X-linked juvenile retinoschisis is a genetic disorder of the X chromosome. A gene identified as being responsible for juvenile retinoschisis, RS1, encodes an amino acid protein, retinoschisin, which is important in photoreceptor cells of the eye. Physical changes occur in the retina, the part of the eye responsible for vision. The retina splits into two layers, which impairs vision.

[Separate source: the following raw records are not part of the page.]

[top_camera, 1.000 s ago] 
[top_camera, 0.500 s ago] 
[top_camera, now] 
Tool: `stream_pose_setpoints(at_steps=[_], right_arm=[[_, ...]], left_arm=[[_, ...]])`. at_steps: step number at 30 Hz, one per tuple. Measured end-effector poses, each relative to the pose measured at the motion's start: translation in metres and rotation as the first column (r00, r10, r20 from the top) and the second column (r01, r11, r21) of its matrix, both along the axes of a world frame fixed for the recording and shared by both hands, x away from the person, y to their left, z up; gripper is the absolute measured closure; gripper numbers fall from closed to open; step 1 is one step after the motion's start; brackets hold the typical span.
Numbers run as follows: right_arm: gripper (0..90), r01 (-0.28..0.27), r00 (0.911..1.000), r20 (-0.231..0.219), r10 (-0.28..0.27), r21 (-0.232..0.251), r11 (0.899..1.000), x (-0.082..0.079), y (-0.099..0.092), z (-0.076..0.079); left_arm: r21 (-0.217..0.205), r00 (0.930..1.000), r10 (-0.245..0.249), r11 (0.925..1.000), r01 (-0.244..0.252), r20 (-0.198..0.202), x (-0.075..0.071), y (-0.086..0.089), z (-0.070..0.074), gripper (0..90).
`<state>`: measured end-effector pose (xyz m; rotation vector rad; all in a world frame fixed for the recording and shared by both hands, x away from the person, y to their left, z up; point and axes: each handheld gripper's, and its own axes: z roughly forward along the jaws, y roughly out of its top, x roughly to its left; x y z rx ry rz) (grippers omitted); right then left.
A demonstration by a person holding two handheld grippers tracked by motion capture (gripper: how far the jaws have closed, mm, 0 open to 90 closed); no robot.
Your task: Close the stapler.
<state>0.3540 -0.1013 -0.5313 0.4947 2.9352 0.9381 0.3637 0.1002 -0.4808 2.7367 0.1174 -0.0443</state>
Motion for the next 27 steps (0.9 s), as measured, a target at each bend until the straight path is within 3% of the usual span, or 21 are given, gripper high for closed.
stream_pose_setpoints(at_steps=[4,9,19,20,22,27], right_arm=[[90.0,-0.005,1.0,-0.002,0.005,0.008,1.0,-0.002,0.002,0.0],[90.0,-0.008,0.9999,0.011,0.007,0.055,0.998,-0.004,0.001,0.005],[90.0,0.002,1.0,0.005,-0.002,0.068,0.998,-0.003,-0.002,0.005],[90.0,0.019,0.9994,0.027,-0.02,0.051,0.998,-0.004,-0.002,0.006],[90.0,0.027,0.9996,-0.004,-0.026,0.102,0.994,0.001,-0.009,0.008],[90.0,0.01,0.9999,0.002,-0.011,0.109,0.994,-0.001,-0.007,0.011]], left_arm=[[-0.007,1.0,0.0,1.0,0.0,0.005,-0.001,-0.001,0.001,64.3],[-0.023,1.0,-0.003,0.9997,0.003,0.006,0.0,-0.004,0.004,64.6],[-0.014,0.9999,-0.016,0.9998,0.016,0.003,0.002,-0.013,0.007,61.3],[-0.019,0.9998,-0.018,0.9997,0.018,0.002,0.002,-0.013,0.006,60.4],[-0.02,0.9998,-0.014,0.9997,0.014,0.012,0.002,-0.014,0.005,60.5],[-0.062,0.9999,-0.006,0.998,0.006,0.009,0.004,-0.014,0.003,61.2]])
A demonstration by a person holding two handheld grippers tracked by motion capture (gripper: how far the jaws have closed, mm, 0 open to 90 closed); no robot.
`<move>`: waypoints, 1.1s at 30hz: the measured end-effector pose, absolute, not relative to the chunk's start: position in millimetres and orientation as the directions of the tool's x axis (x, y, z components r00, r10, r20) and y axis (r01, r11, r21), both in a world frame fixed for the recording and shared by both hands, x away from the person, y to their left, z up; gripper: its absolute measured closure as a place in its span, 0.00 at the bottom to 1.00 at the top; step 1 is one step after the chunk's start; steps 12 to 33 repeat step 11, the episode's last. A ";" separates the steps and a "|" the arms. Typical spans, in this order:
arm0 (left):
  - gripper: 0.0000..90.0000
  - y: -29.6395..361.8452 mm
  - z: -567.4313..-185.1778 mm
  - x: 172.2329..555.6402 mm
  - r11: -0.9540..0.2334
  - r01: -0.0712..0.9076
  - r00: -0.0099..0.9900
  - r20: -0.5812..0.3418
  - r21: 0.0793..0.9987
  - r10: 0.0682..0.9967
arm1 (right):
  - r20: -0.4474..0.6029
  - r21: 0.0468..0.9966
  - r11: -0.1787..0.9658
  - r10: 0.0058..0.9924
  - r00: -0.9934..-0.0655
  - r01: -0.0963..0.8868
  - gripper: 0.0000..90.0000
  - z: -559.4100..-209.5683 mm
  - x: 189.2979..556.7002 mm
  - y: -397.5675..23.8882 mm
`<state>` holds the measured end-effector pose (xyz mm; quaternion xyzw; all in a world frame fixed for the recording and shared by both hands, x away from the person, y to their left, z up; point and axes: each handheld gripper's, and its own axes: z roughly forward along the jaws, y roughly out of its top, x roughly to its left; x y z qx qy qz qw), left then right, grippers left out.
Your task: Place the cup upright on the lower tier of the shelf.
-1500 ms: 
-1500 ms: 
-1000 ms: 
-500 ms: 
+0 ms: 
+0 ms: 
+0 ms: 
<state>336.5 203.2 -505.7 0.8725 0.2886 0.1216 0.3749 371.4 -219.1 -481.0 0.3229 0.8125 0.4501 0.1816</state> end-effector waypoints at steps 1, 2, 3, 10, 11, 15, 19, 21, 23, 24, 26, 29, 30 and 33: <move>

Since juvenile retinoschisis is an X-linked recessive disorder, it occurs primarily in boys (since they have only one X chromosome), but it can occur in females with two defective genes (one on each of their two X chromosomes). Juvenile retinoschisis occurs in individuals of all ethnic backgrounds.
Symptoms
Children with juvenile retinoschisis have gradually decreasing vision due to splitting of the retina. Physical changes in the eye may include:
* development of cysts and ruptured blood vessels between the layers of the retina
* holes in the retinal layers, which may lead to detachment of the retina from its underlying tissue (5-22% of individuals)
* leakage of blood into the jelly-like material inside the eye (vitreous hemorrhage)
* changes in the macula, the area of clearest vision in the retina.
Individuals with juvenile retinoschisis may also have difficulty focusing on an object (strabismus) and roving, involuntary eye movements (nystagmus).
Diagnosis
A thorough ophthalmological evaluation can help distinguish juvenile retinoschisis from similar retinal degenerative diseases such as retinitis pigmentosa. An imaging technique called optical coherence tomography (OCT) provides high-resolution cross-sectional images of the macula to look for abnormalities. OCT can show the changes present in juvenile retinoschisis. An electroretinogram will show dysfunction throughout the retina. Genetic testing can reveal the presence of the defective RS1 gene.
Treatment
No treatment is yet available to stop the progression of juvenile retinoschisis. Surgery can repair vitreous hemorrhage and retinal detachments. Low-vision aids, mobility training, and adaptive training skills can help individuals with vision loss. Genetic counseling can help identify family members who are carriers of the RS1 gene.